Benoît Labiau, EMEA head of tax and treasury at medical device company Terumo Europe in Brussels, notes that KPIs are largely a function of the TP policies adopted by the business.
“The KPIs used are quite different [from business to business] depending on the particularities of each group and the nature of the transactions,” he adds.
Bridging the divide
There are several adjustments to the structure of the TP team that can be made to increase its effectiveness. These could include splitting TP into two distinct teams, one that deals with operations and another that is focused on business partnerships within the organisation.
Esteves says that business partnerships teams should aim to establish joint-KPIs with the broader business to show the cashflow benefits that TP policies can bring to the company.

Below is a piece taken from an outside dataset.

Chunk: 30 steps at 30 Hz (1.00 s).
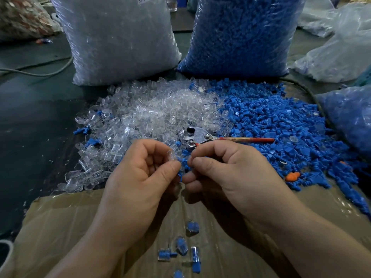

She says this has the potential to change the way the tax team is perceived in the firm, from a reactive to a proactive function.
“You go from fire drill mode where you are brought in after things are done to working more as a partner team that has a seat at the table when decisions are being made,” she says.
This also means that TP teams can be consulted when the business is setting up projects such as greenfield production sites, new supply chains, or expanding into overseas markets, she adds.
“Then you get a chance to influence things, and the way to get there is by having KPIs that show the value that tax can bring to the table,” she says.
Pros and cons
Businesses value the use of measures that make the running and maintenance of operations more cost effective.
“For compliance and operations, we usually use a second KPI that measures the percentage of on-time filings,” says Esteves.
She highlights that the underlying benefit is the value of potential penalty fees saved owing to timely submissions.
However, not everyone is convinced of the benefits of using KPIs.
Esteves notes that there is a significant portion of the tax community that still sees performance measures as a form of micromanagement.
She says that there is sometimes a disconnect between the approaches taken by new recruits and what is required in-house.
“They have been trained with a certain mentality and [different] KPIs; something that takes time to adjust to,” she explains.
Esteves also points out that tax teams seem to be moving to more project-based roles with its own KPIs. Yet, the focus for tax areas such as litigation or audit is on implementing good control measures to detect potential tax risks early.
These include performance measures around the timely delivery of projects or questions made by tax authorities or on delivery of processes.
There are important control measures that businesses can adopt to ensure they mitigate audit risks and the magnitude of adjustments.
TP teams could use control mechanisms to improve operational efficiencies. These might include both formal and informal check-ins with external teams to ensure that projects are on track.
Operational TP teams might look to schedule catch-ups periodically to check in on TP setting and year-end adjustments.
“A tax control framework allows the tax function to manage operational risks. Soft controls, structured around regular and transparent communication with non-tax functions, enable the TP functions to stay informed about what the business is doing,” says Esteves. “These types of controls allow you to prevent future risks disputes, for example.”
As tax functions and TP take on a more cross-functional role, tax leaders need to embrace KPIs and control measures to boost overall business success and reduce the risks of audit disputes.
If they can, they might just land TP and the broader tax functions a permanent seat at the decision-making table.